Sometimes it’s hard for Cornell students to accomplish all that they want to do during the summer.

They want an experience that will help them move forward with their career or grad school plans, but they also need to have a paying job so that they can help with expenses or fulfill their financial aid requirements.

Elda Abayneh ’26 had a summer internship at the public defender’s office in Aurora, Colo.

That’s where Summer Experience Grants come in. A fund established in 2019 by the College of Arts & Sciences expanded upon grants already offered by Cornell’s Student Assembly to provide funding to help students cover the costs of housing, transportation, food and other expenses.

The grants, which helped 139 students this year, allow students to take minimally-paid or unpaid summer positions and are made possible through generous alumni donations. This year’s grants totaled $437,346.

For Elda Abayneh ’26, the grant helped her to afford an unpaid summer internship at the public defender’s office in Aurora, Colo.

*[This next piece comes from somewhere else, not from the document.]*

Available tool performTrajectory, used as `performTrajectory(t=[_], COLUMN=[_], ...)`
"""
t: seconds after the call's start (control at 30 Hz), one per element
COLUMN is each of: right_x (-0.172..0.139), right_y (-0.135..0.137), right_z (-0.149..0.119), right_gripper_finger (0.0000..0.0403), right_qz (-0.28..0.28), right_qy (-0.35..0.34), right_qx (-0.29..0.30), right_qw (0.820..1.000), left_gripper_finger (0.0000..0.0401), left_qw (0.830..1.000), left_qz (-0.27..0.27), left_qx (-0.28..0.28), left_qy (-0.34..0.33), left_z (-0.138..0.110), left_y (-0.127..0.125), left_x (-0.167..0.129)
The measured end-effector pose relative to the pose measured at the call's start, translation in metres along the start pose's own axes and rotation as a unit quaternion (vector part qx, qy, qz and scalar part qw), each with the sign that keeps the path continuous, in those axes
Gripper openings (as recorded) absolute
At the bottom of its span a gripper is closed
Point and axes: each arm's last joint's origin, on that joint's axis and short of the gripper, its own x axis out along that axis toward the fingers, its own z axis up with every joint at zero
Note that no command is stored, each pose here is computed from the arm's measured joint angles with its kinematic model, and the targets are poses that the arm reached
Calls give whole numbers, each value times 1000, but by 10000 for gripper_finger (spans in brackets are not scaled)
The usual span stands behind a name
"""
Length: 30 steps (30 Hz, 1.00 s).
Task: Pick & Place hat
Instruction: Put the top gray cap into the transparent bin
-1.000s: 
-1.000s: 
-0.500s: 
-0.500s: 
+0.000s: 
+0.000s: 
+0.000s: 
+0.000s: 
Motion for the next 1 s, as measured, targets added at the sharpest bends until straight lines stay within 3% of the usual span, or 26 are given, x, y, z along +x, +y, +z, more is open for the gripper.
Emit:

There, she works with a deputy attorney reviewing body camera tapes from police, reading police reports, meeting with clients in prison and observing trials at the courthouse.

“As a first-generation American and first-generation college student, there’s no one in my family who’s a lawyer or who has had this kind of experience,” said Abaynah, whose parents came to the U.S. from Ethiopia. “I wanted to explore what it would be like to be a lawyer and learn how the criminal justice system worked.”